Expected Kills (xK)
Over the course of this quarantine period, I have been trying to learn (relearn?) more about statistical models, machine learning, how other sports are utilizing these concepts, and how to apply that to volleyball. Well, I finally had a breakthrough after weeks of going through Tidymodels examples found on Julia Silge’s site, all the #TidyTuesday posts on Twitter, conversations with Steve Aronson and Chad Gordon, video tutorials by David Robinson and Andrew Couch, and this blog post by Ismael Gomez about fitting an Expected Goals (xG) model (for football/soccer). The latter has been one of my major motivating factors in this learning process, in hopes to adapt the concept to our sport. With that said, let’s take a look at this process of building a model, and some initial looks at how to use it.
The Data
To illustrate this example, we’ll take a look at an Olympic Qualifier match between Netherlands and Belgium from 2019, using the Data Volley file (.dvw) to pull event level data from, and is available on my GitHub. The data used to fit the model is not publicly available as some of it is pulled from VolleyMetrics, and edited with the help of David Dantes, Jon Parry, Brian Failinger, Maggie Eppright, and Andrew Strick.
# load necessary packages
library(tidyverse) # data manipulation and plotting
library(datavolley) # working with .dvw files from Data Volley
library(intrval) # use of `%ni` function, opposite of %in%
library(tidymodels) # building statistical models
# load data for model
data0 <- readRDS("~/data0_xK.RDS")
# this is where you'll need your own data for fitting the model
# I'll be working with Data Volley Files and using Ben Raymond's {datavolley} package
# to load those files into a data frame to work with
Now, data0
is a data frame containing a large sample of matches I will be using to train and test the model, and data_pred
is a data frame containing the event data from the Netherlands-Belgium match mentioned before.
The Model
In general, the Expected Goals (xG) model looks to quantify the quality of a shot taken in football, often measured as the probability a shot becomes a goal. Most xG models that I’ve come across include x-y coordinate data of where the shot was taken from and visible shot angle at a minimum, while many others include other features such as time of play, left foot/right foot/head/body, shot from counterattack, etc. dependent upon the data available.

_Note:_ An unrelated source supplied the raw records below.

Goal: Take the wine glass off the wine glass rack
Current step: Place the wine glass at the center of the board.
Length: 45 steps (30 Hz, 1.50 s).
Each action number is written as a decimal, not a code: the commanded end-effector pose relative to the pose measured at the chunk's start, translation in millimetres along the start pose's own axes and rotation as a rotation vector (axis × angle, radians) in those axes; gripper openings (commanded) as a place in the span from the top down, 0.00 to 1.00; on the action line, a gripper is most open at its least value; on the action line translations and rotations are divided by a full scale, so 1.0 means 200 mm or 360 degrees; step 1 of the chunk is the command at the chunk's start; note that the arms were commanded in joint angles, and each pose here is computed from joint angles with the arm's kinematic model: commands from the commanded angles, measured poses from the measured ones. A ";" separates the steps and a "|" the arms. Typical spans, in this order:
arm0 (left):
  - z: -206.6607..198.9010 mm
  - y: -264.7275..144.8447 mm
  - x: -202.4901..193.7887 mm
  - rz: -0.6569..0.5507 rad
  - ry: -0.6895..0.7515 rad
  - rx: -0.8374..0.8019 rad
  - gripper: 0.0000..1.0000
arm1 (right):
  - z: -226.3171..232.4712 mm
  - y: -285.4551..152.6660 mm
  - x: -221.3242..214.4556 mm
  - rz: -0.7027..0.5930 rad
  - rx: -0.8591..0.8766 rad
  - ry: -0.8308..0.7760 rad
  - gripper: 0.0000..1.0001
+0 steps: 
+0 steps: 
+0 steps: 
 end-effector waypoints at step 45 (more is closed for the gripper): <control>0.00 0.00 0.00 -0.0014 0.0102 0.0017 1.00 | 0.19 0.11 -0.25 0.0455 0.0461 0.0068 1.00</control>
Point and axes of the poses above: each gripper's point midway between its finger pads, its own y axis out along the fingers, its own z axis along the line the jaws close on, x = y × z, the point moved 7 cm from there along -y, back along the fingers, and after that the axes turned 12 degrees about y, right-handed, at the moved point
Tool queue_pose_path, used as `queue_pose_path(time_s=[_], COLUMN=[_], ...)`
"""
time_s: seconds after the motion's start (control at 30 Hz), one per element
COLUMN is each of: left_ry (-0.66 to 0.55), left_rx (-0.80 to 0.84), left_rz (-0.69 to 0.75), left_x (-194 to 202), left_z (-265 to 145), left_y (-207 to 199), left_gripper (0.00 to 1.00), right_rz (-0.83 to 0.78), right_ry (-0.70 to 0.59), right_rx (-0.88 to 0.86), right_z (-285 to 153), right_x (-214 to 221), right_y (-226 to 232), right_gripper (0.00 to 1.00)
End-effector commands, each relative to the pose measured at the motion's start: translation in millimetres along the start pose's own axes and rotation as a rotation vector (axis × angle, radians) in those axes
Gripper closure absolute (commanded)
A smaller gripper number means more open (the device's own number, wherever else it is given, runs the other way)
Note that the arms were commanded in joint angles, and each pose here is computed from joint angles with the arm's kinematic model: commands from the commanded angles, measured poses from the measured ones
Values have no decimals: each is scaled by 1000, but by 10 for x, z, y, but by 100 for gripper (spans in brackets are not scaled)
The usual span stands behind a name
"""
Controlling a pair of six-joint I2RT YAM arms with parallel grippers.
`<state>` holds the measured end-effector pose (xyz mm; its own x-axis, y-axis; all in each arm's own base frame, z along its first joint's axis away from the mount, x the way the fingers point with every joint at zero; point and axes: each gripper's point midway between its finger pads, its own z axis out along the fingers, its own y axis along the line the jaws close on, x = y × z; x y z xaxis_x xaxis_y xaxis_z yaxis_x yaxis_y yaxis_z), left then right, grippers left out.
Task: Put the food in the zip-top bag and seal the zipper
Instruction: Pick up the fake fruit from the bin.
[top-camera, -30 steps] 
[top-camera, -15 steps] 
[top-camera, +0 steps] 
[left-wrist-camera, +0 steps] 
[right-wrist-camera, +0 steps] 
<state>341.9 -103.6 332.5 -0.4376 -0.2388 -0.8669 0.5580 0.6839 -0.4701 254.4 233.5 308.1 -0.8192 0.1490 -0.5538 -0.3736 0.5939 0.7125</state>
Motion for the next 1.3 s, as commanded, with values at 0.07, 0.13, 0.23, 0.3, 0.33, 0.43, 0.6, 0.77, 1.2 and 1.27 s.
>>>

The following model will attempt to do something similar for volleyball - namely quantifying the probability that an attack results in a kill (hence, Expected Kills or xK). The model will use the following factors to predict the probability of a kill:
- Set location (x-y coordinate)
- Attack Type
- Middle Quick Attacks
- All other In System Pin Attacks
- High ball Out of System Attacks
- Rally Phase
- Attack After Reception (or First Ball Side Out/FBSO)
- Attack After Dig Transition
- Attack After Free Ball Transition
- Quick Attack Availability
- Middle Quick Attack is a Viable Option
- Middle Quick Attack is not a viable option
To keep things simple, I will limit the prediction to Kill/No Kill and not be concerned with predicting errors. My main interest here is assessing the quality of the situation prior to the attack attempt.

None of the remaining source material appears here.